El titular de Aerolíneas Argentinas (quien no hace mucho amenazó con bajar las persianas de la línea de bandera si los trabajadores no cedían en los conflictos por sus reclamos) sostuvo en la FM Nacional Rock: “¿Quién no piensa que Máximo puede ser candidato en alguna instancia en 2015? La respuesta es sí. Sobre todo después de haberlo visto el sábado”. Para Recalde no estaría definido aún en qué lugar esperan jugarlo políticamente (si para un cargo nacional o para las elecciones del pago chico santacruceño). La postulación de Máximo habla de la crisis del kirchnerismo para lograr una sucesión que no los obligue a recostarse sobre Scioli.

El discurso de Máximo Kirchner en el acto de La Paternal, cuyo lema fue “Irreversible”, se centró básicamente en repetir los paradigmas del relato K. Pero su oratoria (más cercana a las torpezas del padre que a la ductilidad de la madre) articuló un discurso que no puede resistir a la fuerza de los hechos que muestra que lo único irreversible es el fin de ciclo del “proyecto nacional y popular”.
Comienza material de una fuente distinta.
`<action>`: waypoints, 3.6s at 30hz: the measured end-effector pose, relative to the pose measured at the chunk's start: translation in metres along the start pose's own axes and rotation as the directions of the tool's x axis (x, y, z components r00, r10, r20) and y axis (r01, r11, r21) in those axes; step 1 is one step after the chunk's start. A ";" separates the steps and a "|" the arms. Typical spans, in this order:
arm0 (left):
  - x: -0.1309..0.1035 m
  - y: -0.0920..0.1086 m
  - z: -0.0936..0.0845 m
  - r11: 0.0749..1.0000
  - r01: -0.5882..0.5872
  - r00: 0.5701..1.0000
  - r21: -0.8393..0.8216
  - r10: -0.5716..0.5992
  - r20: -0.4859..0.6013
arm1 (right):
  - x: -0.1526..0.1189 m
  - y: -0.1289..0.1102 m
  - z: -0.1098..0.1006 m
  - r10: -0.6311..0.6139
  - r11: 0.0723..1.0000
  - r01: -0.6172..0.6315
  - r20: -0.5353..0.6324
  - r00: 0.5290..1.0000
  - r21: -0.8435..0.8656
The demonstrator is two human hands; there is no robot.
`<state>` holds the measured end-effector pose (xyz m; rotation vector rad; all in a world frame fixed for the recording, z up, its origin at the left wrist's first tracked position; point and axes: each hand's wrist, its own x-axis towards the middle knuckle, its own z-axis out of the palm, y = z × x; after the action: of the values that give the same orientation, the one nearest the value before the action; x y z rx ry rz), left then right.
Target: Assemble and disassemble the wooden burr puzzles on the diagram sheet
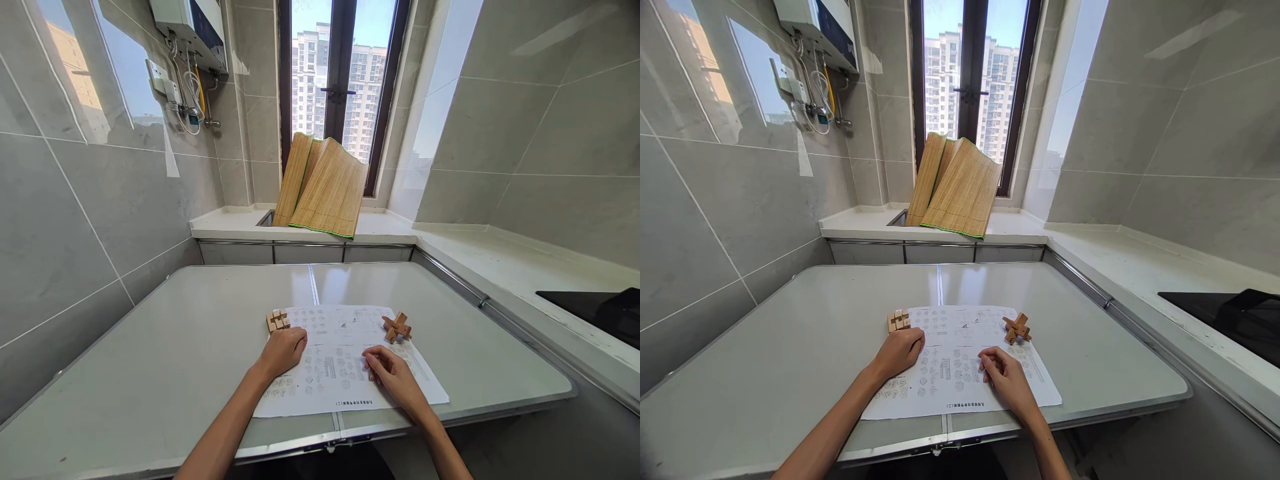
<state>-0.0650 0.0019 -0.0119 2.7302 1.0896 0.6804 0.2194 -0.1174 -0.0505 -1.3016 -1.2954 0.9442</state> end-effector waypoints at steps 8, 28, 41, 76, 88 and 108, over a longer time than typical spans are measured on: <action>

La promesa de no reprimir la protesta social, fue suplantada por la gendarmería “carancho” de Berni, la infiltración de las movilizaciones por el “proyecto X” y los Galeano actuando como provocadores en los cortes de Lear. La promesa de hacer más equitativa la redistribución del ingreso fue borrada de un plumazo por una devaluación y un ajuste que permitió al gran capital y a las finanzas cosechar ganancias extraordinarias mientras derribó el poder de compra del salario de los trabajadores. La soberanía nacional fue suplantada por una ley que ordena el pago de una deuda externa ilegal, fraudulenta e ilegítima a los buitres amigo.
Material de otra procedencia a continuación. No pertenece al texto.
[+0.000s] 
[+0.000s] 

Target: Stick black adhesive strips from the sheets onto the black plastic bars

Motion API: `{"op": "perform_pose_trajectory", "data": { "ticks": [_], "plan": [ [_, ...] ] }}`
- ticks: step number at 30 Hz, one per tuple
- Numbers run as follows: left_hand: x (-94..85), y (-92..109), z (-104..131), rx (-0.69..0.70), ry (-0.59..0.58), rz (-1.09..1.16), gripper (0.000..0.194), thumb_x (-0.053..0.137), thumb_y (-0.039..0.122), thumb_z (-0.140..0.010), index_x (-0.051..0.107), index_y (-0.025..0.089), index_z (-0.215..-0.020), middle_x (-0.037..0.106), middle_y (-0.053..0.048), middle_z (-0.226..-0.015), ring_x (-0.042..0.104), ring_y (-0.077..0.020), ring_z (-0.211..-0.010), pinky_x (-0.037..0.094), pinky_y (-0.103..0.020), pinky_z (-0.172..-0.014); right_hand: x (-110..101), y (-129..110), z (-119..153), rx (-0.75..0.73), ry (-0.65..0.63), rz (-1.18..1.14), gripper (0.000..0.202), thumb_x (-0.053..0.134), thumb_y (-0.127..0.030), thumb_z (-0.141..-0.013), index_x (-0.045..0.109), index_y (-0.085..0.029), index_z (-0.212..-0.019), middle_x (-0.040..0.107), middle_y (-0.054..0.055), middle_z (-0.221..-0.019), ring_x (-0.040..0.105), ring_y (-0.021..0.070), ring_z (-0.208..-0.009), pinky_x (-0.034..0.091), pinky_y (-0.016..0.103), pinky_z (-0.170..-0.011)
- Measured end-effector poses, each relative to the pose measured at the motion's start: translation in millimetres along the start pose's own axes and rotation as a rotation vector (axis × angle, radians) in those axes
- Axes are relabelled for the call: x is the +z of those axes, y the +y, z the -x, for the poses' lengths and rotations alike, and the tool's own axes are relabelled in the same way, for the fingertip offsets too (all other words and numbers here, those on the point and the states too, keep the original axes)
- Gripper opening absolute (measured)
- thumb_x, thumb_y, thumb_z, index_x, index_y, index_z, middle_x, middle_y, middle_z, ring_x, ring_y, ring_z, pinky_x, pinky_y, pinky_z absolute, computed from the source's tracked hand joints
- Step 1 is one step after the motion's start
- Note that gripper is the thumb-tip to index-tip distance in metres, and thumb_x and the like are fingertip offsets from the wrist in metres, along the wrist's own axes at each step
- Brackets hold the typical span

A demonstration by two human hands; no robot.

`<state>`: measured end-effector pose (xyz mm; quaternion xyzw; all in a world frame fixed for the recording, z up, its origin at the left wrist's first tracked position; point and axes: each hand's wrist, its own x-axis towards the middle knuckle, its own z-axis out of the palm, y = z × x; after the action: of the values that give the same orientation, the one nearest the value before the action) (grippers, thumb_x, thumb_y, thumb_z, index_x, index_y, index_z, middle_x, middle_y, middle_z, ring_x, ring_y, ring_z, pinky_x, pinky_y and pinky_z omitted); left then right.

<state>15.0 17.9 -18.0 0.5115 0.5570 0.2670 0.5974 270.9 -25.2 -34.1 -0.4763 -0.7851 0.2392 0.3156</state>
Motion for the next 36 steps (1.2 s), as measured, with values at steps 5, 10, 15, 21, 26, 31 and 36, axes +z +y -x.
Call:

Recalde explicó que la aparición pública del hijo de los dos últimos presidentes argentinos “es parte de la maduración de un proceso político que se inició hace unos años y que decidió constituirse desde abajo y no desde los medios. Por eso esa falta de aparición mediática de Máximo Kirchner no era un silencio real porque él hablaba muchísimo”.

El joven funcionario concluyó que Máximo Kirchner: “demostró que no jugaba a la play sino que tenía una visión, un proyecto, una militancia cotidiana que por no verse por los medios parecía que no existía“. Pero como señalan muchos analistas y la propia concurrencia al acto dejaba claro, la construcción de la “fuerza propia” camporista se hizo de arriba hacia abajo.

Paralelo a la estatización de gran parte de los movimientos sociales y democráticos se cooptó a una nueva generación de burócratas del Estado capitalista Los propios méritos que presentó Máximo en Argentinos Juniors, ser hijo de Néstor y Cristina, hablan del nulo valor de la militancia política que se referencia en visiones históricas, luchas políticas e ideológicas y no en los lazos sanguíneos.

La pregunta del millón de los analistas del fenómeno camporista es si resistirán la retirada al llano o se disgregará como nueva militancia rentada de quien ocupe el gobierno de turno.